Which lines below fall between the one containing "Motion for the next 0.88" and the one containing "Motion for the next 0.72"? Repeat them exactly, counting both of those lines, and add nothing else.

(Records from a data source)
* * *
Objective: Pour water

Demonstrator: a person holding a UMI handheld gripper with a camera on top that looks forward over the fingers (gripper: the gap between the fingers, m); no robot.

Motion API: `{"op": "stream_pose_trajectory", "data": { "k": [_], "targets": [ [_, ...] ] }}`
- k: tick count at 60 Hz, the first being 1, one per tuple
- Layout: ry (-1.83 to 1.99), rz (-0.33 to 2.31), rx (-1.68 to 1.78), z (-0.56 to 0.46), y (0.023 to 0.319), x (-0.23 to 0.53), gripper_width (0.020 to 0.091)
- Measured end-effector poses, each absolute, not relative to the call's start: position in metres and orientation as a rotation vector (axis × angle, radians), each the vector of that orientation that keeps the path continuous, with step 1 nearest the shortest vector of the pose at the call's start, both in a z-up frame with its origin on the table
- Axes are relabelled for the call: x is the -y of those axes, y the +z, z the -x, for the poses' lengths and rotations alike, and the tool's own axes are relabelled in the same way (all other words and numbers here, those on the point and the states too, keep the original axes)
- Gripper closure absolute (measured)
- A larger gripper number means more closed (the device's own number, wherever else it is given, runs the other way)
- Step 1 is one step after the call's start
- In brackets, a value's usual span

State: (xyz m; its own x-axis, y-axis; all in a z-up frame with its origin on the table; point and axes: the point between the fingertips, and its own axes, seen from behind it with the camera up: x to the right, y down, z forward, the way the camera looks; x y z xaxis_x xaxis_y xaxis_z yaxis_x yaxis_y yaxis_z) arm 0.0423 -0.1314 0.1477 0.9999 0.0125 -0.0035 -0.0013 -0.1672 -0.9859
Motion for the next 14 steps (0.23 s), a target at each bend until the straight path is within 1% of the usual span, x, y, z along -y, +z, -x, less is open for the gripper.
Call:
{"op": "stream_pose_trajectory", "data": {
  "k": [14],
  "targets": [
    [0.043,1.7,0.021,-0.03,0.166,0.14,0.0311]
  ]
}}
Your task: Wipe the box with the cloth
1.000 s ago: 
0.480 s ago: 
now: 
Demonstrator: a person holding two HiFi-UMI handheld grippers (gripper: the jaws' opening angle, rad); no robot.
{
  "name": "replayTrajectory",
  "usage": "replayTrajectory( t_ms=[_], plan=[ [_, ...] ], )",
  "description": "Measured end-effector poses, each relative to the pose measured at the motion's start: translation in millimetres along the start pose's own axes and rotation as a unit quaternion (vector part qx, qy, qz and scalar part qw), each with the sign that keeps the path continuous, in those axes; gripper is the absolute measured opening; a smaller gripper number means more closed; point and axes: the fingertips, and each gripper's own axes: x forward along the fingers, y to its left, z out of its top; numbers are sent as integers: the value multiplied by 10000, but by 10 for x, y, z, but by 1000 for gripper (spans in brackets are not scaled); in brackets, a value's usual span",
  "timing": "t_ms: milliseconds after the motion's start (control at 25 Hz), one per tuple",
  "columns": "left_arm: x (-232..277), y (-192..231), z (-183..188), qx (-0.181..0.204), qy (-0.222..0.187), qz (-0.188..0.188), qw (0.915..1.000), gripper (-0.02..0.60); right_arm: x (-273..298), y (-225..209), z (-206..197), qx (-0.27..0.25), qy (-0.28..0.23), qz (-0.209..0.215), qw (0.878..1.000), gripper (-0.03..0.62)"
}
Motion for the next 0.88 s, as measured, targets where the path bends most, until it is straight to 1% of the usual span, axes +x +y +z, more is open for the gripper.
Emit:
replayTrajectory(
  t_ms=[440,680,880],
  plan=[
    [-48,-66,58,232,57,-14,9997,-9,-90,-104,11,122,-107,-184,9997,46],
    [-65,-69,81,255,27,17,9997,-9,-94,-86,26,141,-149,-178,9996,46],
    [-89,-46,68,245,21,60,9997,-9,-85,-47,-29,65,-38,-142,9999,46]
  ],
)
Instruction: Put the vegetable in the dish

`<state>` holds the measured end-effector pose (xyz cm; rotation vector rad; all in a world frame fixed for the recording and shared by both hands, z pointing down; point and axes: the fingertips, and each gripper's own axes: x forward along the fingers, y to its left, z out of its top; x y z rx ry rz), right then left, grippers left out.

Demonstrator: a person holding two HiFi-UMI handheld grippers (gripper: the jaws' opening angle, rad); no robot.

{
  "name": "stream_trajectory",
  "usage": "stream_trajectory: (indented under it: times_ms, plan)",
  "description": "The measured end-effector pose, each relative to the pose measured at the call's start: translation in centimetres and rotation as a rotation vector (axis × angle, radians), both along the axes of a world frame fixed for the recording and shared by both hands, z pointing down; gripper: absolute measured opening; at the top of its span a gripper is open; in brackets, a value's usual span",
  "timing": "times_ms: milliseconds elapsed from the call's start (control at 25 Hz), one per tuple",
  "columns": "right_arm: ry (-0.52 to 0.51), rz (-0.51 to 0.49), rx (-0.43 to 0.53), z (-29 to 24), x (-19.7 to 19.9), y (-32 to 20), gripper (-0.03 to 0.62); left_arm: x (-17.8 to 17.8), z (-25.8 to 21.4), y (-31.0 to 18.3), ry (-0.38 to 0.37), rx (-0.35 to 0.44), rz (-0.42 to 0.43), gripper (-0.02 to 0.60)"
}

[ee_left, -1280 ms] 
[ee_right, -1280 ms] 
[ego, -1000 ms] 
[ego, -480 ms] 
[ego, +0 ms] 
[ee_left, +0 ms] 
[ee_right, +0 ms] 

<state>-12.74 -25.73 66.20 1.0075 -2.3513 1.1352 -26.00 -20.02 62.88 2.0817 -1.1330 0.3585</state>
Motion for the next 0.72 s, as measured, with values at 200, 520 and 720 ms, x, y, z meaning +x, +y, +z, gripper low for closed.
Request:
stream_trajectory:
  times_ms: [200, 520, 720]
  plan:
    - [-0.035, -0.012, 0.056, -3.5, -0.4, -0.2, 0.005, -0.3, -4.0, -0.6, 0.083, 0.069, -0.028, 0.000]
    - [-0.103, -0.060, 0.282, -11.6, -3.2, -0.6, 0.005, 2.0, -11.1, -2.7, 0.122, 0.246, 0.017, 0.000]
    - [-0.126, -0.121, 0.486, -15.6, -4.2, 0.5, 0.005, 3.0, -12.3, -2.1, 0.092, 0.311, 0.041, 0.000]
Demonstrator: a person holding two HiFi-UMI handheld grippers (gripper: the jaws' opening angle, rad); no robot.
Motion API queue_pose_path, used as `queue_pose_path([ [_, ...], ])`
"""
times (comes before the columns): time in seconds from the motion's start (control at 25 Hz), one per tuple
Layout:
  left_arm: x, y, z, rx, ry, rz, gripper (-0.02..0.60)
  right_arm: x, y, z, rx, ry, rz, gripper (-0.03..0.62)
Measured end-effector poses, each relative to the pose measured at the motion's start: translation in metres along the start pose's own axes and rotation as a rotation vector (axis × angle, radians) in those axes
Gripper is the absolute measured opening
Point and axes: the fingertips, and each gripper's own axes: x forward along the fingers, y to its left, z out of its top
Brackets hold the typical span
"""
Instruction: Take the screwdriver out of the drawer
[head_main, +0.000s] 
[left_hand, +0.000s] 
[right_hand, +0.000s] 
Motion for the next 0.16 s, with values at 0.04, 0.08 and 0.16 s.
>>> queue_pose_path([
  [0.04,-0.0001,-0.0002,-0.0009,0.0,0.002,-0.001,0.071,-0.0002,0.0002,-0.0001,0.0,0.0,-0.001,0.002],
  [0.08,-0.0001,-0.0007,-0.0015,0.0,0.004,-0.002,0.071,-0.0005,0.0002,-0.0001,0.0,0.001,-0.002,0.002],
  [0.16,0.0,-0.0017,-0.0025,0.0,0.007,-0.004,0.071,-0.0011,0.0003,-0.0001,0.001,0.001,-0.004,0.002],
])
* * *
**ANSWER TO THIS EXERCISE:**
Motion for the next 0.88 s, as measured, targets where the path bends most, until it is straight to 1% of the usual span, axes +x +y +z, more is open for the gripper.
Emit:
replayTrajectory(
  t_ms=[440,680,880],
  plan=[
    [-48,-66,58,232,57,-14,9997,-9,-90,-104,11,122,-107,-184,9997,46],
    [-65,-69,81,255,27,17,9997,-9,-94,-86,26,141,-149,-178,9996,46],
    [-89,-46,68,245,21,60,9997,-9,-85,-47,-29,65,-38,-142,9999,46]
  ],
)
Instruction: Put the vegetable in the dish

`<state>` holds the measured end-effector pose (xyz cm; rotation vector rad; all in a world frame fixed for the recording and shared by both hands, z pointing down; point and axes: the fingertips, and each gripper's own axes: x forward along the fingers, y to its left, z out of its top; x y z rx ry rz), right then left, grippers left out.

Demonstrator: a person holding two HiFi-UMI handheld grippers (gripper: the jaws' opening angle, rad); no robot.

{
  "name": "stream_trajectory",
  "usage": "stream_trajectory: (indented under it: times_ms, plan)",
  "description": "The measured end-effector pose, each relative to the pose measured at the call's start: translation in centimetres and rotation as a rotation vector (axis × angle, radians), both along the axes of a world frame fixed for the recording and shared by both hands, z pointing down; gripper: absolute measured opening; at the top of its span a gripper is open; in brackets, a value's usual span",
  "timing": "times_ms: milliseconds elapsed from the call's start (control at 25 Hz), one per tuple",
  "columns": "right_arm: ry (-0.52 to 0.51), rz (-0.51 to 0.49), rx (-0.43 to 0.53), z (-29 to 24), x (-19.7 to 19.9), y (-32 to 20), gripper (-0.03 to 0.62); left_arm: x (-17.8 to 17.8), z (-25.8 to 21.4), y (-31.0 to 18.3), ry (-0.38 to 0.37), rx (-0.35 to 0.44), rz (-0.42 to 0.43), gripper (-0.02 to 0.60)"
}

[ee_left, -1280 ms] 
[ee_right, -1280 ms] 
[ego, -1000 ms] 
[ego, -480 ms] 
[ego, +0 ms] 
[ee_left, +0 ms] 
[ee_right, +0 ms] 

<state>-12.74 -25.73 66.20 1.0075 -2.3513 1.1352 -26.00 -20.02 62.88 2.0817 -1.1330 0.3585</state>
Motion for the next 0.72 s, as measured, with values at 200, 520 and 720 ms, x, y, z meaning +x, +y, +z, gripper low for closed.

The response above is complete.